Perché e come parlare di “intercultura” per le adozioni internazionali?

«Bisogna riflettere su come l’aspetto interculturale, inteso come forma di accoglienza secondo un modello pluralista e di integrazione, sia certamente un valore per il procedimento adottivo internazionale. In un prossimo convegno (vedi box) non mancheranno famiglie adottive che lo racconteranno attraverso le loro esperienze. Nella formazione di Afn ci impegniamo infatti a preparare la coppia ad accogliere il bambino e il suo vissuto ma anche la ricchezza della sua cultura, ridonandogliela in modo che il bambino possa riconciliarsi con il suo Paese. Ci saranno pure diversi momenti di dialogo, perché crediamo che il confronto aiuti le famiglie ad affrontare i momenti delicatissimi dell’inserimento dei bambini: è fondamentale che non si sentano sole!».

 

Perché parla di riconciliazione?

«Attraverso l’amore della nuova famiglia si possono superare, totalmente o in parte, i traumi legati all’abbandono. I genitori, adottando, raccolgono la sfida di perdere i propri schemi di riferimento culturali e comportamentali. Rispettando l’identità del bambino lo aiuteranno a valorizzare anche le caratteristiche ereditate dal suo Paese di origine.

«Nello stesso tempo, però, è necessario che la famiglia sia sostenuta per favorire, nel miglior modo possibile, il processo di attaccamento del figlio ai nuovi genitori e all’ambiente sociale e culturale in cui dovrà vivere.
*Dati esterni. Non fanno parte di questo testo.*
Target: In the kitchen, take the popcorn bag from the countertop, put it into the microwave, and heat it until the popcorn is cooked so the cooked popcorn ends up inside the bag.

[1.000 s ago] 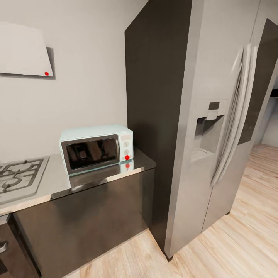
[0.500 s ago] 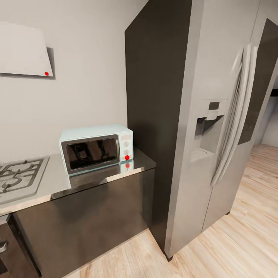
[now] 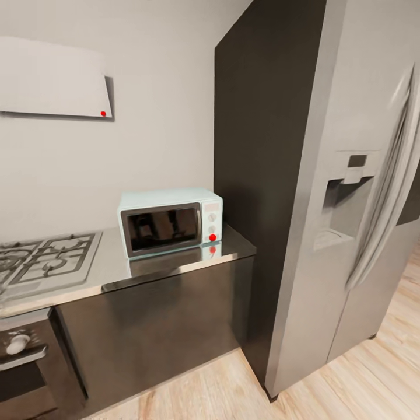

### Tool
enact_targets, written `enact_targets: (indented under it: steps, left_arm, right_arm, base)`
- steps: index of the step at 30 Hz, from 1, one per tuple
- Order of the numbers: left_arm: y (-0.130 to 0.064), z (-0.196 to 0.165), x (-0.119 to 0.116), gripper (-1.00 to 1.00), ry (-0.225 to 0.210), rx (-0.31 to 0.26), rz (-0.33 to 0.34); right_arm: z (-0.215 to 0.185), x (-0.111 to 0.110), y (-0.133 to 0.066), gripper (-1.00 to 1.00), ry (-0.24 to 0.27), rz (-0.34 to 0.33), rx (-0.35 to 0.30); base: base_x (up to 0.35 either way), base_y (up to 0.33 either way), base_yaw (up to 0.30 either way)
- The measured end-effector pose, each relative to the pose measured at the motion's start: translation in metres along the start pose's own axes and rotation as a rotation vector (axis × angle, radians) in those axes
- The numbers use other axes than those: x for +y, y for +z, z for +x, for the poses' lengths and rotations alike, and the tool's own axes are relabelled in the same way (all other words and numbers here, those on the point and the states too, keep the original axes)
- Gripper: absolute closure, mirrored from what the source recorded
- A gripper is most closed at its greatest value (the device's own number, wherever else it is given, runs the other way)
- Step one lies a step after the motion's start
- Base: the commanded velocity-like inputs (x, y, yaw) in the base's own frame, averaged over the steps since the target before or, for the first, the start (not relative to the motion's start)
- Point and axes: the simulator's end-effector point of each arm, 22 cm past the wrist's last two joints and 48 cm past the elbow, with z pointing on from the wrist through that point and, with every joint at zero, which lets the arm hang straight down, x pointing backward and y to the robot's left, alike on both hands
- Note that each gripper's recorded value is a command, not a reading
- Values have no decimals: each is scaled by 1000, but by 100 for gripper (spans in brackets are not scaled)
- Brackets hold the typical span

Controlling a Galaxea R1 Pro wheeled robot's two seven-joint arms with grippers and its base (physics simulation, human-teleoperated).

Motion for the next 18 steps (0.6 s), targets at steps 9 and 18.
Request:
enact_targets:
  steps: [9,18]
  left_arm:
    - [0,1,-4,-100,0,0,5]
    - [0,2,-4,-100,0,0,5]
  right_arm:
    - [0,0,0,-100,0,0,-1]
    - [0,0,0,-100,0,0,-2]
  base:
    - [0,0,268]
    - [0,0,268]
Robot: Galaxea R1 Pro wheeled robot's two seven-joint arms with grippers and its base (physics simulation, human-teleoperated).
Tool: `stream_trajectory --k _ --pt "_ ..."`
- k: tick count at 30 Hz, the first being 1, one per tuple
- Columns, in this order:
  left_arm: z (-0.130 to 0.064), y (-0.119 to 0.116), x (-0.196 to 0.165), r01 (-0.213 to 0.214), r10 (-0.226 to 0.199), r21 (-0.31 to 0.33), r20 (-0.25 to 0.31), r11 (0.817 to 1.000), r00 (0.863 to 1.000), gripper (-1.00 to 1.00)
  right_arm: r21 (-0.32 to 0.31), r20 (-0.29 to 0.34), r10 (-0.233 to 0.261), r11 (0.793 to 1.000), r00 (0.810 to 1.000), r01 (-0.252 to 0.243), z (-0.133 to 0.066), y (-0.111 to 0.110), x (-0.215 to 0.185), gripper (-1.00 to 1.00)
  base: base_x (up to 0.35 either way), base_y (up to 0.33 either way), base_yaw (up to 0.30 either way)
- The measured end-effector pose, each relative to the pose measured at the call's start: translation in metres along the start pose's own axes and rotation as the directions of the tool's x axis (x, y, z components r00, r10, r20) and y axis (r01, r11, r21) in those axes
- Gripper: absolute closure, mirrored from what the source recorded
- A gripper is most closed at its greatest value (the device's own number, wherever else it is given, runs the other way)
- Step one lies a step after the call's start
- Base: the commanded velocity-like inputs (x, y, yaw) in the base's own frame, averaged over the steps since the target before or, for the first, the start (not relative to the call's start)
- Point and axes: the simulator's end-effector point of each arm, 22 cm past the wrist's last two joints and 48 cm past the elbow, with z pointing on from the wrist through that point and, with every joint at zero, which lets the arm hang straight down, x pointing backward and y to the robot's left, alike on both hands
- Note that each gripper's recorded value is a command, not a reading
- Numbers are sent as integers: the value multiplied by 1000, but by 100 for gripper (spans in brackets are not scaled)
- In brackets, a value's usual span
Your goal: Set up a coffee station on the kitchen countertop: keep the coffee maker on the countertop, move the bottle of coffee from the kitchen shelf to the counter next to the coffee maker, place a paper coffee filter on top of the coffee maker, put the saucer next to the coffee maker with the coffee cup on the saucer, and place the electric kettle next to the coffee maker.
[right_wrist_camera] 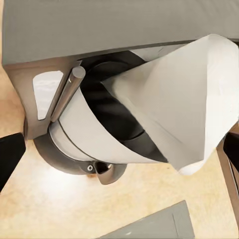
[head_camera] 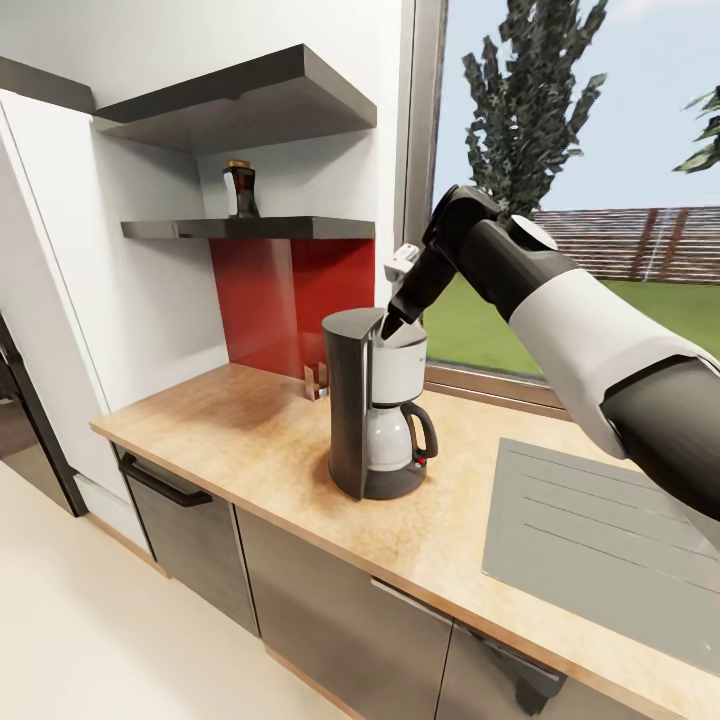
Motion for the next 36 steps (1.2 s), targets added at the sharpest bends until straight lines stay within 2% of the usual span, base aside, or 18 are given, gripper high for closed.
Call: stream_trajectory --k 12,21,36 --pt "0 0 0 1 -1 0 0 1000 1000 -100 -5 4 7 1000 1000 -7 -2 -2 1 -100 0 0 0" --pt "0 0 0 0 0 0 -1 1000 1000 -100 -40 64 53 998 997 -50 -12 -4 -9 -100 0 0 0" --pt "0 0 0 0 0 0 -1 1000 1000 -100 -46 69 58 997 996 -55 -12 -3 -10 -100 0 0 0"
In questo mosaico, in cui le diversità si integrano, crediamo che si gettino buoni presupposti per la riuscita di un’adozione».

 

Perché dite: “Se ami il mio Paese, ami me”?

«Ancora oggi, dopo tanti anni dal loro ingresso in Italia, i bambini sono sensibili ai commenti che sentono fare sul proprio Paese di nascita. Questo titolo è emblema del gioco d’amore che si mette in atto nell’adozione, per non far prevalere una cultura o l’altra. Esistono due realtà che si intrecciano, trasformando ogni famiglia in qualcosa di unico».

 

 

BOX

Se ami il mio Paese, ami me

Saranno circa 500 i partecipanti al convegno sulle adozioni internazionali che si svolgerà al Centro Mariapoli di Castel Gandolfo l’11 e il 12 giugno prossimi. Intitolato “Se ami il mio Paese, ami me… percorsi interculturali nell’adozione internazionale”, ha ricevuto l’Alto patronato del presidente della Repubblica ed è promosso da Azione per Famiglie Nuove onlus, nata da Famiglie Nuove, diramazione del Movimento dei focolari. Afn è un ente autorizzato per le adozioni internazionali e opera in Brasile, Colombia, Vietnam, Lituania, Polonia e Filippine. Al convegno interverranno famiglie adottive con i loro bambini, coppie interessate alle adozioni internazionali, operatori del settore, referenti e rappresentanti di Afn all’estero. Nel corso dei due giorni ci saranno momenti formativi, di condivisione e dialogo. Dal 2000 sono circa 650 le coppie seguite da Afn per le adozioni internazionali e sono stati adottati 726 bambini. Sono inoltre più di 15 mila i bambini e le famiglie coinvolti nei progetti per l’infanzia nei luoghi di origine.